What is batch system? A batch process is non-interactive execution of series of steps or programs on a set of inputs. So, the three key elements being :-
- non-interactive execution : the execution does not include any manual intervention in run-time;
- set of inputs : a set of inputs like - records from database, lines from file - are processed; and
- series of programs : each input is passed through a series of steps or programs.
A batch system provides the containing infrastructure for such batch processing.
When to use a batch? A batch system is used for processing large volume of inputs in an offline mode.
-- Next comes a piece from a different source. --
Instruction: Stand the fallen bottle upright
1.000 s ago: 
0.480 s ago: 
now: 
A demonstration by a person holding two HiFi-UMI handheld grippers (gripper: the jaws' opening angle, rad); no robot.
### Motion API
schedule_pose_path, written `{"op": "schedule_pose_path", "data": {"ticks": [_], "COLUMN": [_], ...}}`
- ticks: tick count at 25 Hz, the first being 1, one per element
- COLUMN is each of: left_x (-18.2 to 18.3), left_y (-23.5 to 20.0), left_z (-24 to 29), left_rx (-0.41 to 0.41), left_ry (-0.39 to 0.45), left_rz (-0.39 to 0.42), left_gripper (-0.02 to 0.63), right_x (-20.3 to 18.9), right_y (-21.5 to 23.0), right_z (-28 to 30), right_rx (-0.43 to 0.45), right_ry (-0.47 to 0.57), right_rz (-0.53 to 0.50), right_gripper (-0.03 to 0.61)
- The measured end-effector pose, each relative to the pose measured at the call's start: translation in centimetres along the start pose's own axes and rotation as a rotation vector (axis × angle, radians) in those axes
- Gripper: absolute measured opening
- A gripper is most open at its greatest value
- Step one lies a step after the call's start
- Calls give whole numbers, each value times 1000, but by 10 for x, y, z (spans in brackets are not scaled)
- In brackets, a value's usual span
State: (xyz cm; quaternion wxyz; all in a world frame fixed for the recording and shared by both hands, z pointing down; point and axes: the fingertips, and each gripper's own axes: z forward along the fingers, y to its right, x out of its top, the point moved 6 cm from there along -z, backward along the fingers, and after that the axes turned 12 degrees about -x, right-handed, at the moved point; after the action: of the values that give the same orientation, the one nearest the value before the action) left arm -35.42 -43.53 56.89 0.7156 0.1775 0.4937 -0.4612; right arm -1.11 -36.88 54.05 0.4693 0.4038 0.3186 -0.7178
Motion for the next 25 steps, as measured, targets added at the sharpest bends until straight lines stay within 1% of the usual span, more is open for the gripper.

Some of the day-to-day usages include :-
- online order - orders captured through an online system are processed in offline batch;
- message queue - requests queued in a queuing system are picked-up and processed in sequence (mostly);
- data integration - data received from a source-system is fed into a target-system;
- data warehouse - data from multiple systems are unified and fed into a warehouse;
- month end processing - large volume of data is processed for report generation; and
- many more.
The Inner-workings
Batch Flow - Basic
At basic level a batch system consists of three steps :-
- read each input from the set of inputs;
- process each input through one or more steps; and
- repeat above until all inputs are processed.
Batch Flow - Advanced
What are the key challenges? Unlike the above mentioned steps, a real-life batch system needs to answer some key questions such as :-
- What action to take if the batch is executed repeatedly with same set of inputs?
- Should the batch continue or stop - in case of error in reading a specific input?
- Should the batch continue or stop - in case of error in processing a specific input?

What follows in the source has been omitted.